De casus was als volgt. Een verkoper heeft een aantal appartementsrechten aan afzonderlijke kopers verkocht. In de koopovereenkomsten is in artikel 9 opgenomen dat

hij ervoor instaat aan koper met betrekking tot het verkochte die informatie te hebben gegeven die naar geldende verkeersopvattingen door hem ter kennis van koper behoort te worden gebracht. Koper aanvaardt uitdrukkelijk dat de resultaten van het onderzoek naar die feiten en omstandigheden die naar geldende verkeersopvattingen tot zijn onderzoeksgebied behoren, voor zijn risico komen (voor zover deze aan verkoper thans niet bekend zijn).

Een dergelijke bepaling is niet ongebruikelijk in een koopovereenkomst van onroerend goed. In het onderhavige geval is de bepaling aangevuld met de navolgende tekst.

“Koper verklaart verkoper nimmer te zullen aanspraken wegens non-conformiteit van het verkochte op welke grond dan ook, tenzij verkoper is tekortgeschoten in zijn informatieplicht.”

U zult het al raden, de kopers hebben enige tijd na de levering gebreken ontdekt in de appartementen en hebben de verkoper aansprakelijk gesteld.
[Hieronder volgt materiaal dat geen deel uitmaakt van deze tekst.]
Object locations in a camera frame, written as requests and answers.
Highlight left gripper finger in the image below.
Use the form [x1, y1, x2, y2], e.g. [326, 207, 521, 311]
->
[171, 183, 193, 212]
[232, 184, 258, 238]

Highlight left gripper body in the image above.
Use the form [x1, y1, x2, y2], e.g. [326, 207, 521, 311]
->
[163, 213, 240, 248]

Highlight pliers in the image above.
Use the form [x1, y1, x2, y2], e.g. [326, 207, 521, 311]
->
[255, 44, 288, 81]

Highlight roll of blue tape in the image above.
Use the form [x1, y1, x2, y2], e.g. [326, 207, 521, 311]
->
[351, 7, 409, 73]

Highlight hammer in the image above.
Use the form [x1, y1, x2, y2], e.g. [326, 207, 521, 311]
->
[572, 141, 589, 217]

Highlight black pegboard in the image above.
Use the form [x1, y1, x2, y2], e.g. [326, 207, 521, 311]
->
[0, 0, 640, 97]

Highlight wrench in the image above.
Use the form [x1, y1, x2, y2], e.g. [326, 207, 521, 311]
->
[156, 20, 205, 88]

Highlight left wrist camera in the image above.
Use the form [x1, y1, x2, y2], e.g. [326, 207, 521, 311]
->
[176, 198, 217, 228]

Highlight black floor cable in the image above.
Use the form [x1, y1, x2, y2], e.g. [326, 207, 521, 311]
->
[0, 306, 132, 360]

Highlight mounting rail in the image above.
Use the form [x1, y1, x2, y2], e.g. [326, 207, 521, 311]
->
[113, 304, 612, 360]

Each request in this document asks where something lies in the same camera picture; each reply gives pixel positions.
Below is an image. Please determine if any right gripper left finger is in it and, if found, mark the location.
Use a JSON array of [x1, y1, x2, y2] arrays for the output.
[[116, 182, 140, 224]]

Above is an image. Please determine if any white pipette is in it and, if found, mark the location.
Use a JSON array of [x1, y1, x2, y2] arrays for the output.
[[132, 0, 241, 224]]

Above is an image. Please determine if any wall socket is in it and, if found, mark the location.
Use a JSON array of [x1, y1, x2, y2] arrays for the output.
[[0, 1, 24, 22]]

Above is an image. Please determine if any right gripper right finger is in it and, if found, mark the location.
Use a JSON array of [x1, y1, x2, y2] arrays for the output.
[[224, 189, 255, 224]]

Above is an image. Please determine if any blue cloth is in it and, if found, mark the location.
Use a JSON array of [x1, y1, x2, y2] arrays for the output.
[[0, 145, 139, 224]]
De fundering van het gebouw blijkt problematisch, waardoor verzakkingen en ernstige scheurvorming zijn opgetreden. De kopers hebben gesteld dat de woningen, gelet op de geconstateerde gebreken, niet aan de koopovereenkomsten beantwoorden en dat de verkoper daarmee tekort is geschoten in de nakoming van haar verplichtingen. De kopers beroepen zich op non-conformiteit. De definitie van non-conformiteit is vastgelegd in artikel 7:17 lid 2 van het Burgerlijk Wetboek. Daarin is bepaald dat een zaak niet aan de overeenkomst beantwoordt indien zij, mede gelet op de aard van de zaak en de mededelingen die de verkoper over de zaak heeft gedaan, niet de eigenschappen bezit die de koper op grond van de overeenkomst mocht verwachten. Het gaat hierbij om de eigenschappen die voor een normaal gebruik van de zaak nodig zijn en waarvan koper de aanwezigheid niet behoefde te betwijfelen. De rechtbank heeft geoordeeld dat sprake is van gebreken die aan het normale gebruik in de weg staan. Voorts heeft de rechtbank geoordeeld dat vast is komen te staan dat de gebreken ten tijde van de koop niet kenbaar waren voor de kopers. De kopers kunnen dan ook een beroep doen op non-conformiteit.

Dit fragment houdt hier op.